**Your instructions:**
Check every line of the records below for the string "picture" and copy the ones that have it.

**Recorded data:**
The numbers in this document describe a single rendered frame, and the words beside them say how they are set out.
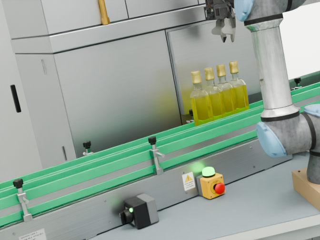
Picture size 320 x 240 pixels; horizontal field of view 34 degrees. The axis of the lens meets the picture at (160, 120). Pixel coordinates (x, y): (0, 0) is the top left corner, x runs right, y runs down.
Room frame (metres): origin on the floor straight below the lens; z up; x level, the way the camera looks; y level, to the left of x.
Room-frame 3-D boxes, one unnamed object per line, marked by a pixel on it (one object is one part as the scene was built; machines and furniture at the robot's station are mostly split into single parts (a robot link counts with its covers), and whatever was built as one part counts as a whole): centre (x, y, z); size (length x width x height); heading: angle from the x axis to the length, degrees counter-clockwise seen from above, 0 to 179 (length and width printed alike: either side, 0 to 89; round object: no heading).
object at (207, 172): (1.76, -0.13, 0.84); 0.04 x 0.04 x 0.03
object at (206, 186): (1.75, -0.13, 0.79); 0.07 x 0.07 x 0.07; 26
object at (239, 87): (2.06, -0.32, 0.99); 0.06 x 0.06 x 0.21; 26
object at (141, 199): (1.63, 0.12, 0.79); 0.08 x 0.08 x 0.08; 26
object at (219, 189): (1.71, -0.15, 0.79); 0.04 x 0.03 x 0.04; 116
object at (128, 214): (1.60, 0.17, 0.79); 0.04 x 0.03 x 0.04; 26
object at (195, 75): (1.99, -0.17, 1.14); 0.04 x 0.04 x 0.04
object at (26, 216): (1.49, 0.44, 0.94); 0.07 x 0.04 x 0.13; 26
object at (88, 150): (1.85, 0.28, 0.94); 0.07 x 0.04 x 0.13; 26
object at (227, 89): (2.04, -0.27, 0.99); 0.06 x 0.06 x 0.21; 26
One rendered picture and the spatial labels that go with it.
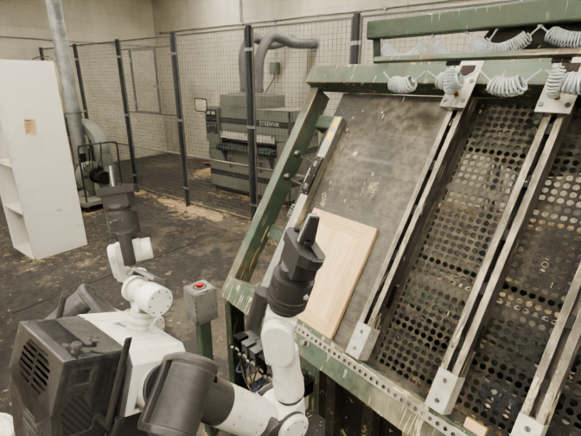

**Response area:**
Picture size 320 x 240 pixels; horizontal field of view 34 degrees. The axis of the lens meets the picture at (160, 120). Pixel coordinates (x, y): (0, 0) is the top left corner, x runs right, y runs down.
One rendered picture and the spatial labels that go with it.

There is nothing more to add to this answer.